The average voltage across the resistors is 3.3 volts. One of the resistors read 2.4 volts but I noticed that one of the leds was dimmer then the others and the voltage across it was 4.5 or something like that. When I replaced that led the voltage across the resistor for that string read 3.4 volts.

I = V / R
I = 3.3 / 100
I = 0.033

P = V X I
P = 3.3 X 0.033
P = 0.1089

So the resistor wattage should be about 0.2178 watts? The resistors I am using are the little ones and the last color ring is gold. Should I get bigger ones.

15. ### Wendy Moderator

Mar 24, 2008
21,495
2,961
Nope, .25W = ¼W. You're good.

That LED with the high voltage is bad.

Your current is 33ma, this sounds a bit high to me. What is the spec on the LEDs for current? If it is 20ma you need to increase the value of the resistors to adjust.

Does this help?

16. ### popto Thread Starter Active Member

May 1, 2009
44
0
The leds should run at 20 mA, 3.0-3.6 volts. How much will the extra current effect the leds' lifetime? Before starting to assemble the sign I tested one string of 5 leds in series with the 100 ohm resistor and after 3 hours they were just a little warm. Now when they are on the circuit board hooked up in the same way they get warm right away. I soldered one whole section with RS solder and it stays relatively cool. Based on those facts I assume that the old solder must be the problem for heating.
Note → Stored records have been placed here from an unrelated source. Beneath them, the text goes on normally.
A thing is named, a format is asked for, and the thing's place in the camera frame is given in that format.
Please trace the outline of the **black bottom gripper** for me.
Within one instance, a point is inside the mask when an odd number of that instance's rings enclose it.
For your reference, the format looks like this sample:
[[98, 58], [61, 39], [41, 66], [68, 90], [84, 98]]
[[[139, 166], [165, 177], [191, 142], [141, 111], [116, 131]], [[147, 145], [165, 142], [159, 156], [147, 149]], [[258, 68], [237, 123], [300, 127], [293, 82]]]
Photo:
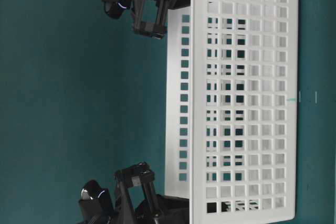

Back to the current. assuming that I lower the Current down to 20 mA:

I = V / R
0.02 = 3.3 / R
R / 0.02 = 3.3
R = 3.3 / 0.02
R = 165

So the resistance that I should use to get 20 mA is 165 ohms? I have never tried to do algebra on the computer before so I may have messed up.

Thanks

17. ### popto Thread Starter Active Member

May 1, 2009
44
0
I almost forgot, Yes it does help! I had done the calculation to get the current for the leds but I hadn't thought twice about it being 33 mA.

Thanks again!

18. ### popto Thread Starter Active Member

May 1, 2009
44
0
I just went over the calculation that I did to get the resistor for my leds and inserted 3.3 (which is what I actually measured across the leds) instead of 3.5 (which is what I assumed the leds whould use) and when I redid the problem the resistance came out 150 ohms. using that resistance:

I = V / R
I = 3.3 / 150
I = 0.022

That is pretty close to the rated current. I guess changing that will help solve the heating problem as well.

Thanks

19. ### Wendy Moderator

Mar 24, 2008
21,495
2,961
Remember, the drop across the resistors is an accurate measurement of current.

If the LEDs are rated for 20ma, then that is what you should aim for. Increasing the current over spec dramatically shortens the lifespan of the LED, and the brightness increase isn't linear, which is to say you're not getting that much more light.